Many businesses like to put a huge amount of focus on their sales turnover. This is an important factor for several reasons (stability of income, spread of risk, potential for growth) but net profit is the number one driver.
Some people will use the term ‘revenue’ to cover many different things and for many reasons. So, make sure that the term is clearly defined - essentially, are they talking about sales or net profit?
It’s the net profit that is typically used to establish the value of a business, particularly owner-managed businesses.
ATN Partnership usually uses a blend of three different mechanisms to establish an acceptable valuation range.
The first is a simple multiple of profit. The profit figure is adjusted so that it more closely reflects the cash income of the business by adding back any taxes, bank interest, depreciation, or exceptional items.
This is called EBITDA - Earnings (profit) Before Interest, Tax, Depreciation, and Amortisation.
You then simply multiply this number by a factor (the multiple) to arrive at a value.
In its simplest form, if the EBITDA is £50,000, then a multiple of 4 would give a value of £200,000.
The second mechanism is a multiple of weighted EBITDA in which we look at the EBITDA for the last three (sometimes five) years, but add more importance to the EBITDA in the last year, than that achieved in the first.
We then apply the same multiple indicated above to the weighted average EBITDA to arrive at a second value.
If the Weighted Average EBITDA was £56,000, then a multiple of 4 would give a value of £224,000.
The last mechanism we use is an expected Return On Investment (ROI).
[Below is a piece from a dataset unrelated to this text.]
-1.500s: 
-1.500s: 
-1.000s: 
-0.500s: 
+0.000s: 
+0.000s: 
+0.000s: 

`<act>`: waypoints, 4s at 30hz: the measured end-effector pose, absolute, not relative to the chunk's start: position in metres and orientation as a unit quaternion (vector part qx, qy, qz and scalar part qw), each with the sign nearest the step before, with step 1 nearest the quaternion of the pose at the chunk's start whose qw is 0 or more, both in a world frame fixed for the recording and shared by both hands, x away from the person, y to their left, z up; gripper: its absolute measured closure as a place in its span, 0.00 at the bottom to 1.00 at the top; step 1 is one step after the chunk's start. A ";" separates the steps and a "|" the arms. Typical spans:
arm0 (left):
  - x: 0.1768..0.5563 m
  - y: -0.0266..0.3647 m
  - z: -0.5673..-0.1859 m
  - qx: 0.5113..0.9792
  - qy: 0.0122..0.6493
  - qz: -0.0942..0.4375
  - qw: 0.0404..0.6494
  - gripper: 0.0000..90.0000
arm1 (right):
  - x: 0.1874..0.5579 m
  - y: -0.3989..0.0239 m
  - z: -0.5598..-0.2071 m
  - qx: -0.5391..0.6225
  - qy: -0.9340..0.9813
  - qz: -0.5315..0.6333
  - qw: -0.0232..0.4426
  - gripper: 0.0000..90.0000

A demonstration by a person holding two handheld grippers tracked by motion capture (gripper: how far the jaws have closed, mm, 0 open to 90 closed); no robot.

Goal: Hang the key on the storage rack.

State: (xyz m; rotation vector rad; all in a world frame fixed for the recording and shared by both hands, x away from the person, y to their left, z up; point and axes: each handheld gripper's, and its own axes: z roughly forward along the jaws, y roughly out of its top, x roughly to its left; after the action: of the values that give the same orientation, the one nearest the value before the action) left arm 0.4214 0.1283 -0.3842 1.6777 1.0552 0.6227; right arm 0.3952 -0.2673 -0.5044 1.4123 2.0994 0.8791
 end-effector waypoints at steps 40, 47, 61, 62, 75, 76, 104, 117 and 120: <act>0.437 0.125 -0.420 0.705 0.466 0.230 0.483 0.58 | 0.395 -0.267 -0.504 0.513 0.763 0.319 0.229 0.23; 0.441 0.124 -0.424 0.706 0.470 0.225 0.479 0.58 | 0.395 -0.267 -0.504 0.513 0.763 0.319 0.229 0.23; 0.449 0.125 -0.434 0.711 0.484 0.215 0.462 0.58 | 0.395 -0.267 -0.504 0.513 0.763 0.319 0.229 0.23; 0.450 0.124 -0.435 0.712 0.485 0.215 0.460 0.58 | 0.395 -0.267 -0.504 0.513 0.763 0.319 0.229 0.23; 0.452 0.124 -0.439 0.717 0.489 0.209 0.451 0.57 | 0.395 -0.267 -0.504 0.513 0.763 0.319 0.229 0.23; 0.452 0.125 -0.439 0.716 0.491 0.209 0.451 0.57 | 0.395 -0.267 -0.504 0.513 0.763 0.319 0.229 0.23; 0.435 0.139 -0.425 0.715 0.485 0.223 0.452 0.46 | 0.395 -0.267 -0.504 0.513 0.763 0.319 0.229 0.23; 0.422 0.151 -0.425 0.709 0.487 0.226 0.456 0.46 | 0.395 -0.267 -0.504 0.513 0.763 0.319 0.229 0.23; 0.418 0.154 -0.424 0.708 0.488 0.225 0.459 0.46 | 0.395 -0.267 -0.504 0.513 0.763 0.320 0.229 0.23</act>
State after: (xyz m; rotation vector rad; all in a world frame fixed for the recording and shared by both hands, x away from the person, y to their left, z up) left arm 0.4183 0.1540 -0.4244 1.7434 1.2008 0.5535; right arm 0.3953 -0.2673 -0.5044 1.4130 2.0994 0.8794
In other words, what would an acceptable rate of return be, based on the business valuation?
The three valuation methods give a good idea of minimum and maximum valuations, providing an excellent starting point to establish if both parties are being reasonable in their expectations and allowing both vendors and buyers to establish early if it is worth progressing discussions.
This is the objective side of things. What, objectively, is the business worth? What is the number that a bank would accept as being reasonable if it was being asked to provide funds?
The aim is to arrive at a range, not a specific number.
The 'discussion' usually revolves around the multiple used, and what is, and is not, included in EBITDA.
Other valuation mechanisms
There are other valuation methods (beyond the pure Corporate Finance options noted above) that you may wish to consider.
Our guidance would be to use these to amend an EBITDA/ROI calculation rather than a basis of value, i.e., justify valuing a business for more or less than its profitability suggests.
One method to consider is the value of the assets of the business, but this swings both ways.
If, for example, a gym has a suite of brand new, hardly used equipment, then you could easily argue that it is worth more than one that needs treadmills, machines, and water coolers replacing.
Replacement or replication is also a consideration, particularly where there is a buoyant market.
Looking at creating a brand-new gym in an area where there is a ready market makes a lot of sense, but costs like acquiring equipment, recruiting team members, finding and setting up the venue, marketing, and advertising, may make buying an established business more viable.
For the buyer & the seller: Budget is not a target, it’s a limit!
A specific business may represent extremely good value, but if the amount required is beyond the budget of the buyer, then it is not a viable option for the buyer.
As a buyer, you need to have a firm idea of what the maximum you are prepared/able to pay is, and not deviate - no matter how attractive the offer.
Remember that a budget is a limit, not a target.
For the seller, You want the incoming party to be financially secure and confident. You want and need the business to survive after your tenure.
- Want it to survive: because no one wants to see their life’s work destroyed.
- Need it to survive: because you’ll have deferred payments that you want that business to be able to afford.
We saw one business get into financial difficulty because the purchaser was seduced by how much he could borrow, not how much the business was worth!